The next big sci-fi action-western flick is headed for a showdown with the writers associated with it’s development getting ready for a gunfight over the lucrative credit. From Iron Man director Jon Favreau, Cowboys & Aliens stars Daniel Craig who replaced Robert Downey Jr. due to scheduling, with screen legend Harrison Ford and Tron:Legacy babe Olivia Wilde, Steven Spielberg and Ron Howard are amongst the producers.
The film has some big set pieces from the wild west town to the yet unseen aliens and their ship, the budget has been kept under wraps but with the talent involved it’s likely that a $100 million dollars-plus is just a ball park figure.
The story is from a 2006 graphic novel written by Fred Van Lente and Andrew Foley, with art work by Luciano Lima.

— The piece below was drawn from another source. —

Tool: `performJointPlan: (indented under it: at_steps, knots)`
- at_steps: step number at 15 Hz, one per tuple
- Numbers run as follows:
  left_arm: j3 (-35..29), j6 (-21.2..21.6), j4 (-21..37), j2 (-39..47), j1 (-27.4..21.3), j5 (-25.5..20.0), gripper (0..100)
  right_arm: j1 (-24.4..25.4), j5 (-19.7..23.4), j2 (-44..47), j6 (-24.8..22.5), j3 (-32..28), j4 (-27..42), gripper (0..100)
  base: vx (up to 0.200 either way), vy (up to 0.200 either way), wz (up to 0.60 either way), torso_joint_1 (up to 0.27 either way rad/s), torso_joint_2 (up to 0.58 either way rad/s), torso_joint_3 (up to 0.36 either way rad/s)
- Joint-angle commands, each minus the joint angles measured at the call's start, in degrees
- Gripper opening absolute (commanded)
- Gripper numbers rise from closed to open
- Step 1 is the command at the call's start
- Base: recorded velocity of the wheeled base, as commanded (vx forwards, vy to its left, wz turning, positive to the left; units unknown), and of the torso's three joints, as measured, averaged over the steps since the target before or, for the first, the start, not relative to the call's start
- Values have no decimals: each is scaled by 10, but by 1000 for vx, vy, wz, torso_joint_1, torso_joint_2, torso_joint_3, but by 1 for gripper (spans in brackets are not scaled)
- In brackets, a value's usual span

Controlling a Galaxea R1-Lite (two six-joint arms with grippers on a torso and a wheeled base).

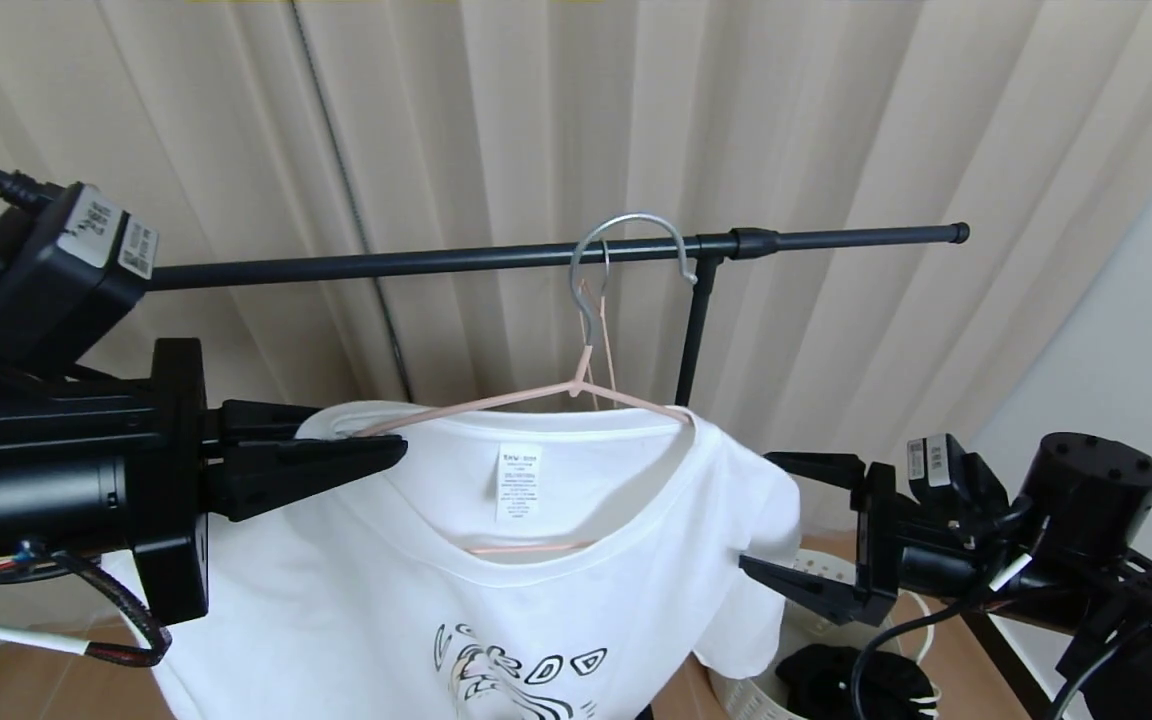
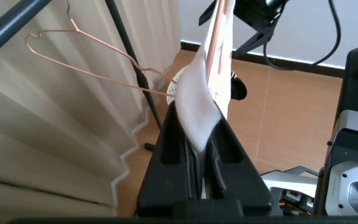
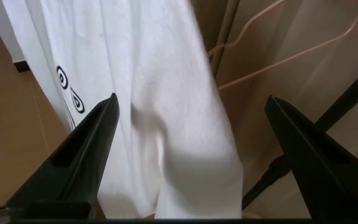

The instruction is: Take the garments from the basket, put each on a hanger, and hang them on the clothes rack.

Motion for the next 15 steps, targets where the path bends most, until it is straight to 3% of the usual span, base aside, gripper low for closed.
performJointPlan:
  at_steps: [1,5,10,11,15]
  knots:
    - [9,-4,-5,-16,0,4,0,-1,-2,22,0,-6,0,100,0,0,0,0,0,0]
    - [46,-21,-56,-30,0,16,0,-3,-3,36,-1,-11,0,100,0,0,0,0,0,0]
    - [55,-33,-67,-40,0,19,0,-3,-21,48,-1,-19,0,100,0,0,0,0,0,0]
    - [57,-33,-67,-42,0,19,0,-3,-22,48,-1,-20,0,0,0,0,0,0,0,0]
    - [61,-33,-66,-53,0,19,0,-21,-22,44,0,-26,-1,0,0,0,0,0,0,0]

However Scott Rosenberg, the head of Platinum Studios which controls the largest independent collection of comic books, was shopping the idea around when the story was still in it’s infancy.
It turns out that in 1997, he went into the William Morris Agency with a selection of posters from unpublished comic books for potential ideas and the one that came to their attention was the cover of the cowboy on horseback looking over his shoulder at a gigantic spaceship.

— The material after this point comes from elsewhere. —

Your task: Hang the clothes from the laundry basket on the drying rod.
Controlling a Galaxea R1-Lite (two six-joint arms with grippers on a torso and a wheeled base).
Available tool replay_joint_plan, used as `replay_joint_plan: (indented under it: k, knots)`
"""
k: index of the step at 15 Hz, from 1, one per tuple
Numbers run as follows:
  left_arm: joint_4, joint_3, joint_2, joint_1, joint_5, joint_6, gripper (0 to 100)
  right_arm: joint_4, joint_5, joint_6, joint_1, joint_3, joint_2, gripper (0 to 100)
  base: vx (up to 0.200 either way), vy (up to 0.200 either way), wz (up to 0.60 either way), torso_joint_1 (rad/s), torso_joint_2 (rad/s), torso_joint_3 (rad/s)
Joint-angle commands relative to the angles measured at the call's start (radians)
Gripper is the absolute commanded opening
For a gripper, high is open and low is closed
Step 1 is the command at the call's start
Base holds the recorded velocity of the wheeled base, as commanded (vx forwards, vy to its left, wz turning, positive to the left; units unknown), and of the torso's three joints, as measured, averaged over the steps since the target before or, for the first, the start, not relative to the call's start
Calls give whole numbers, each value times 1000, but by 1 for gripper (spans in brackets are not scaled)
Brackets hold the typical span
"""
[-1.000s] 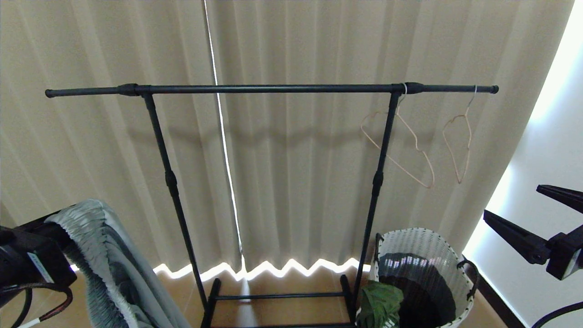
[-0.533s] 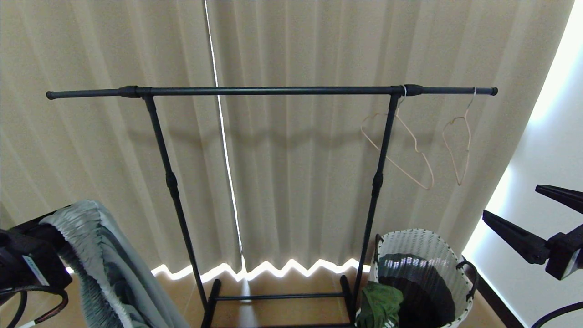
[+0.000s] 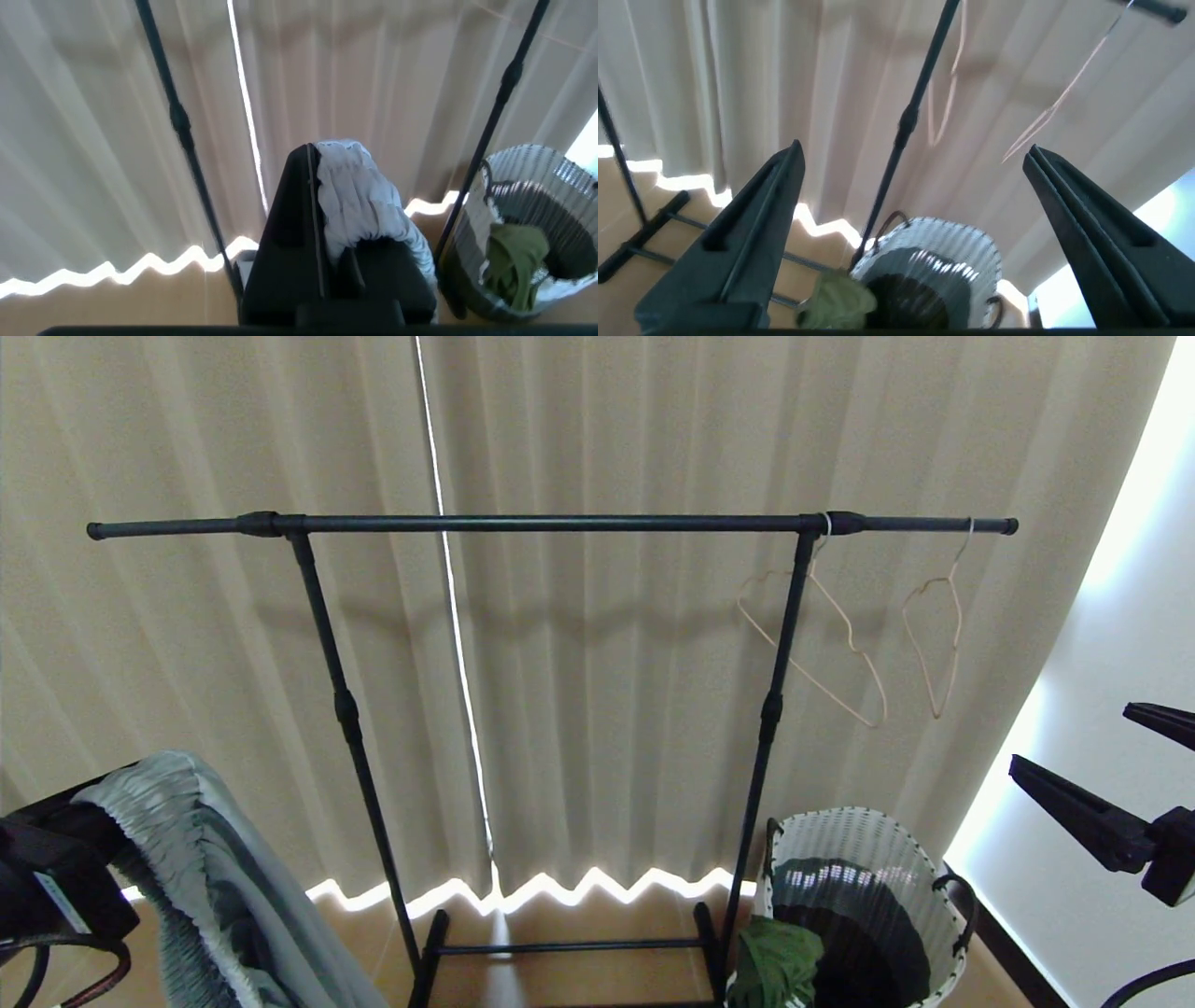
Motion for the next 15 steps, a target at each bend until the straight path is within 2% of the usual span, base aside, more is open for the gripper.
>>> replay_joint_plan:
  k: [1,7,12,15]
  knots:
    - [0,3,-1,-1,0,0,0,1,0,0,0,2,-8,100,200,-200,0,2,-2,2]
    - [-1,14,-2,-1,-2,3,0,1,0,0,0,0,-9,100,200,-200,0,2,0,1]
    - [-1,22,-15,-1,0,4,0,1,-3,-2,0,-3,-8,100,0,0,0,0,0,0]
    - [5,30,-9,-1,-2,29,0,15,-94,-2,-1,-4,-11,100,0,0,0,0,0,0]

Since that time, eight writers and writing teams have worked on the Cowboys & Aliens script with the rights shifting between the studios, DreamWorks developed the film with Universal over the last decade and Paramount has secured global distribution rights to the flick.
The writers of the current script include Ron Howard with Star Trek scribes Roberto Orci, Alex Kurtzman and Damon Lindelof. The studios recently submitted paperwork to the Writers Guild that list only these writers based on the comic book created by Scott Rosenberg.

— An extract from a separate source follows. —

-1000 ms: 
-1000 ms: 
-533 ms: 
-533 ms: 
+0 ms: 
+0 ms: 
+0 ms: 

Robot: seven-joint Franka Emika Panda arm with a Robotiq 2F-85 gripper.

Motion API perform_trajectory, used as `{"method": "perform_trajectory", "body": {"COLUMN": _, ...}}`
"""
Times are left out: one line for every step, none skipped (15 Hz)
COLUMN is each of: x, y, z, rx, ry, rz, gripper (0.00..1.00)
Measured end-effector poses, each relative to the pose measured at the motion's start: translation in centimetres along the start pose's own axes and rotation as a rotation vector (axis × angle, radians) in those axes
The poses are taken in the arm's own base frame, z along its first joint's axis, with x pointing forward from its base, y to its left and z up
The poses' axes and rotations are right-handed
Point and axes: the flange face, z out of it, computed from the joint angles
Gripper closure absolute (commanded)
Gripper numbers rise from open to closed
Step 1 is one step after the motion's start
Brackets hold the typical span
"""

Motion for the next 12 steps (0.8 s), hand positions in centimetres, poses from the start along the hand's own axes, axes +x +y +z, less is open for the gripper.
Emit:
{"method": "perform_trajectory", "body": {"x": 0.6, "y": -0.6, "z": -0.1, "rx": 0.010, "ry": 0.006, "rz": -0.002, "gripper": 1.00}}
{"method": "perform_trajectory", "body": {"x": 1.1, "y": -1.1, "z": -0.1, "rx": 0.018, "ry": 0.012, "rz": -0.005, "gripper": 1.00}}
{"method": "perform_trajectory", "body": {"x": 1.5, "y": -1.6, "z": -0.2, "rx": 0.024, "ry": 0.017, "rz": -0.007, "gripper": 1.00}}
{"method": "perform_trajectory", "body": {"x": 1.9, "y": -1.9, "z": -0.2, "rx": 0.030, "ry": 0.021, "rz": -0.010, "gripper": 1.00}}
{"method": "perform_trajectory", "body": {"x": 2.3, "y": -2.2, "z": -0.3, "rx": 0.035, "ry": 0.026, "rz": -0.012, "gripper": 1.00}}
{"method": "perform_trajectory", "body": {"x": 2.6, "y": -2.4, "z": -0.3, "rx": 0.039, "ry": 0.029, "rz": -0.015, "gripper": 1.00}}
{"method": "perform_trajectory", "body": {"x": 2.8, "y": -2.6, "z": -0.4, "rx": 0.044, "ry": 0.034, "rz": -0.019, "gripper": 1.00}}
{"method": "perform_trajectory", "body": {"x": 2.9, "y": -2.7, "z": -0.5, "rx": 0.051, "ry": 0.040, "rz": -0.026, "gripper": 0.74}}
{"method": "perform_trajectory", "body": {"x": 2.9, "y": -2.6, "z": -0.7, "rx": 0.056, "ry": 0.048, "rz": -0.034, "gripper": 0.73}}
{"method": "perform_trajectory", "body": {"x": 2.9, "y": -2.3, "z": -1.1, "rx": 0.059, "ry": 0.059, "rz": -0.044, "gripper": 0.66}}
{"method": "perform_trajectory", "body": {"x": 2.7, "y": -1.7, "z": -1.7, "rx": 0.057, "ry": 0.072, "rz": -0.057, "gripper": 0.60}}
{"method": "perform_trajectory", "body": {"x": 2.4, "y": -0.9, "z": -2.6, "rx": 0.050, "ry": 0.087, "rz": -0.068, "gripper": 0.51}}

This is the where the stumbling block lies, as even though it’s common for scripts to go through many writers, the comics were published nine years after the first Cowboys screenplay was written. It’s those contributions by the unnamed writers who are not being included with only the A-list scribes standing to benefit if the studio’s version is endorsed by the WGA.
The dispute unless resolved is likely headed for arbitration, though these are the challenges of assigning credits on studio franchises that spend years in development.
Via: THR
Synopsis
It’s 1873 and in Arizona Territory, a stranger named Jake Lonergan (Daniel Craig) stumbles into the hard desert town of Absolution, with no memory of his past except a mysterious shackle that encircles his wrist. Absolution however doesn’t welcome strangers, and is ruled by the iron-fisted Colonel Dolarhyde (Harrison Ford). But when the desolate city is attacked by marauders from the sky with breathtaking velocity and blinding lights to abduct the helpless one by one, this challenges everything the residents have ever known. Now, the stranger they’ve rejected could be their only hope for salvation. As the gunslinger slowly remembers who he is, he realizes he holds a secret that could give the town a fighting chance and with the help of the elusive traveler Ella (Olivia Wilde), he pulls together the town and the Apache warriors to unite against the common enemy, and prepare for an epic showdown.
Production wrapped September 30 2010, with a scheduled release set for July 29, 2011.